A família chegou ao Brasil no dia 7 de fevereiro com um propósito. "Meu pai está passando por um momento delicado de saúde e decidiu partilhar seus bens entre os quatro filhos", explica Armando. "Por isso viemos às pressas."

Passadas duas semanas, para quebrar a rotina em Guarulhos, decidiram organizar uma visita ao Hopi Hari. Esperaram o Carnaval passar e escolheram a sexta, 24.

De Guarulhos até Vinhedo, perderam-se no caminho e chegaram ao parque por volta das 9h30. Além dos pais e de suas duas filhas, foram também Adalgisa, irmã de Armando, e a filha dela, da mesma idade de Gabriella.

O primeiro brinquedo visitado foi a La Tour Eiffel. "Gabriella estava totalmente feliz no parque. Eu ainda observei que ela estava sem cinto, apenas com a trava, mas ouvi uma voz de um funcionário dizendo: 'É seguro'", diz a mãe.

Em um primeiro momento, presos ao eixo, os assentos, onde se sentaram o pai, a mãe, Gabriella e sua prima, subiram até o topo da torre, que tem 69,5 metros. No alto, eles ficaram parados por dois segundos. Depois despencaram em queda livre, atingindo uma velocidade de até 94 quilômetros por hora.

Foi enquanto o brinquedo freava que Silmara diz ter escutado um barulho muito alto. "Era minha sobrinha, que gritou até perder a voz", conta. A pequena Hannah acompanhava tudo de baixo, ao lado da tia. Ficou desesperada ao ver a irmã no chão.

O parque, fechado para perícia, reconheceu depois que houve uma "grande falha".

'ALEGRE'

Silmara só abre um sorriso bonito, de orgulho, ao lembrar a vida que a filha levava. "Era uma criança adorável. Doce, meiga, alegre. Tinha muitos amigos, e duvido que haja uma pessoa no mundo que não gostasse dela."

A vida da família no Japão era muito associada às atividades da Igreja do Evangelho Quadrangular. Gabriella era muito ativa na comunidade -tocava piano, participava dos coros, dançava nas festas.

Conta a mãe que, além da Bíblia, lia mangás e era viciada em um desenho animado chamado "Nintamá".

Mantinha ainda um perfil no Ameba, espécie de rede social japonesa feita de avatares.

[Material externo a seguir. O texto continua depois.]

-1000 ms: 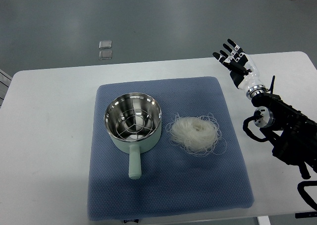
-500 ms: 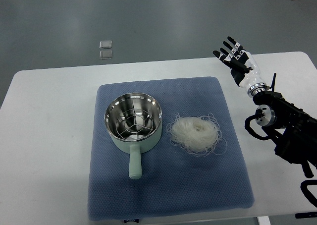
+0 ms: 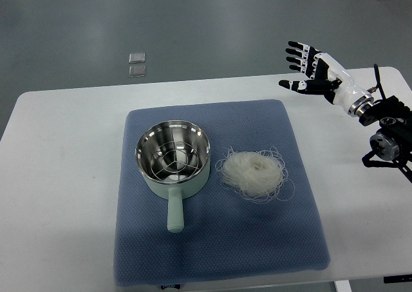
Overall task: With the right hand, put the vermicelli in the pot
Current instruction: 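Reach the right hand down toward the white vermicelli bundle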
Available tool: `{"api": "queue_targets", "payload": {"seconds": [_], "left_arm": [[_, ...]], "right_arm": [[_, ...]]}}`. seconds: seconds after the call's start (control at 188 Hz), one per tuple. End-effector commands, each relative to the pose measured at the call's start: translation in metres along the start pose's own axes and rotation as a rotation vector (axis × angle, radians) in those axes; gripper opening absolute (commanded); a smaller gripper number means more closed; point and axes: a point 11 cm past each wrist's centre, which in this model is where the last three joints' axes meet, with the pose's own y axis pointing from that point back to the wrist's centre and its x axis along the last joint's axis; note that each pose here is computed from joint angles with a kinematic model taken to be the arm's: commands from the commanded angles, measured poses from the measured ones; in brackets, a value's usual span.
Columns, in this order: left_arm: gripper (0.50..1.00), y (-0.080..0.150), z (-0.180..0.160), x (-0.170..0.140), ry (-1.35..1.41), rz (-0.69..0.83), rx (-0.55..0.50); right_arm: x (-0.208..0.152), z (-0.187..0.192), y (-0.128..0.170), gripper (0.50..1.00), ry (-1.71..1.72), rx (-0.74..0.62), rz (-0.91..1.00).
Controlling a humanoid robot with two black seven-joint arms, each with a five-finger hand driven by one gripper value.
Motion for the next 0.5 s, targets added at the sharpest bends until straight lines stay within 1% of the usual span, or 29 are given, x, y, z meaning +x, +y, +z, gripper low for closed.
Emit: {"api": "queue_targets", "payload": {"seconds": [0.0, 0.133, 0.357, 0.495], "left_arm": [[1.000, 0.000, 0.000, 0.000, 0.000, 0.000, 0.000], [1.000, 0.000, 0.000, 0.000, 0.000, 0.000, 0.000], [1.000, 0.000, 0.000, 0.000, 0.000, 0.000, -0.001], [1.000, 0.000, 0.000, 0.000, 0.000, 0.000, 0.000]], "right_arm": [[0.001, -0.009, 0.010, 0.917, 0.093, -0.012, -0.095], [-0.008, -0.022, 0.021, 0.917, 0.203, 0.004, -0.231], [-0.036, -0.040, 0.040, 0.917, 0.421, 0.015, -0.496], [-0.053, -0.041, 0.047, 0.917, 0.565, 0.000, -0.625]]}}
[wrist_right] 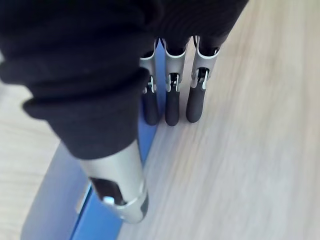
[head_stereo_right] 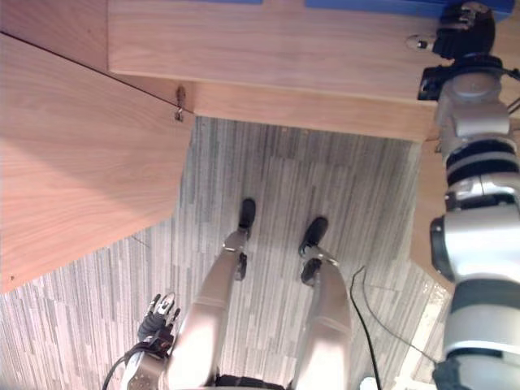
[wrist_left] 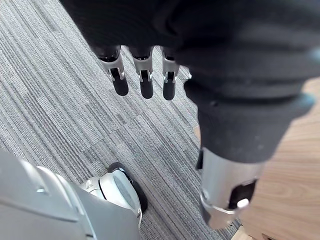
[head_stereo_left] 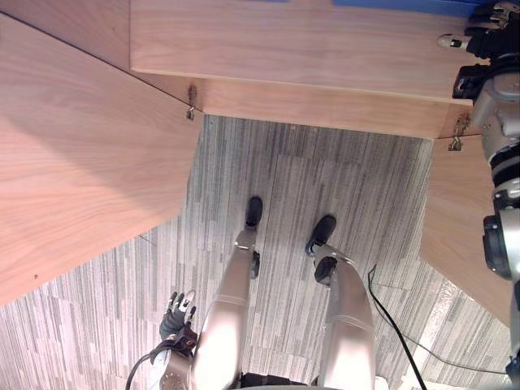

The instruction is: Walk over to the cabinet, pick up the folder, carry it to the office cabinet, place the folder inside the office cabinet, then close the office cabinet door

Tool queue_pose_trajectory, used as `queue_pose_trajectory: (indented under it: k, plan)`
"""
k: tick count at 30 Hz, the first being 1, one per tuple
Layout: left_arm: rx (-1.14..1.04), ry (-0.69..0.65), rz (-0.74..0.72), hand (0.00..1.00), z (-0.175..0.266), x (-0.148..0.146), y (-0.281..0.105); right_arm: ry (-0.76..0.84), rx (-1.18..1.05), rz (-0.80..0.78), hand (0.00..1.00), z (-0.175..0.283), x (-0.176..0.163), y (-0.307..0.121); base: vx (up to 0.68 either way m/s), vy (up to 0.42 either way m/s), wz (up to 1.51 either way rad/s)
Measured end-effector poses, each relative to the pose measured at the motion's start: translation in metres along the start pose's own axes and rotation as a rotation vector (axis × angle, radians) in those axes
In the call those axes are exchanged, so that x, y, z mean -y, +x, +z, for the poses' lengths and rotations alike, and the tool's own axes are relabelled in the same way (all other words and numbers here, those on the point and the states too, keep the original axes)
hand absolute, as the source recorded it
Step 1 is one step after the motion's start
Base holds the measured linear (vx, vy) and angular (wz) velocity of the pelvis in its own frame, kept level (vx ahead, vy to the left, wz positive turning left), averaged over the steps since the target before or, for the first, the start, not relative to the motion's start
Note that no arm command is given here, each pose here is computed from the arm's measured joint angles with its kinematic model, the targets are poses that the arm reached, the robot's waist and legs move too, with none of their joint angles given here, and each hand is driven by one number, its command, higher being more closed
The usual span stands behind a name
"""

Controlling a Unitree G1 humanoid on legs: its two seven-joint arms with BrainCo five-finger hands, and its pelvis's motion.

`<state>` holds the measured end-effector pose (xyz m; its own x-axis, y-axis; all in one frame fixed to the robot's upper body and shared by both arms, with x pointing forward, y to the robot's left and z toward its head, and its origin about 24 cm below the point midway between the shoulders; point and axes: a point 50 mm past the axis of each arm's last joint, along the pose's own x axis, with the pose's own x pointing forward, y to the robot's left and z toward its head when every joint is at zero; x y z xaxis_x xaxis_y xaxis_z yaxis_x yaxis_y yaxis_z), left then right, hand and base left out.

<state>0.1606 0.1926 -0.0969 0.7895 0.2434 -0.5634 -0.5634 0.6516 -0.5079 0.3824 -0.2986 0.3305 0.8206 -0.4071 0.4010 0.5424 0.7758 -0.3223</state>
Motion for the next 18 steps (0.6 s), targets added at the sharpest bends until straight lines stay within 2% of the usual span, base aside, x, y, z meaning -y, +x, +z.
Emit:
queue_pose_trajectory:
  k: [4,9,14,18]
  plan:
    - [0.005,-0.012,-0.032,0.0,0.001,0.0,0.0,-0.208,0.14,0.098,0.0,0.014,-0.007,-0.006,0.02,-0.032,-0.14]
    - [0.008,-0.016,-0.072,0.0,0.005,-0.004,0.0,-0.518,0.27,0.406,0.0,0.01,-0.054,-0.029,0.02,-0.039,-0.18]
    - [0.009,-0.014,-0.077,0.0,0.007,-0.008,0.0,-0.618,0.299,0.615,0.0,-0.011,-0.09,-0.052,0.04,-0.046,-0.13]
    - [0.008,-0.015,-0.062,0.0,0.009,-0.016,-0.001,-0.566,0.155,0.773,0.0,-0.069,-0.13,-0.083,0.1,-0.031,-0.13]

Andava com fones no ouvido, escutando música evangélica ou japonesa teen.

Não tinha namorado, pois, seguindo orientação dos pais, dizia que só embarcaria em um relacionamento se houvesse compromisso de casar.

O sonho de Gabriella era ser jornalista e viver em Tóquio. Os pais não pensavam em voltar ao Brasil -apenas, quem sabe, quando se aposentassem. Com sua morte, estão reconsiderando.

"Uma coisa eu aprendi", diz Silmara. "Aquilo que você acha que só vai acontecer com os outros, um dia pode acontecer com você. E aconteceu comigo."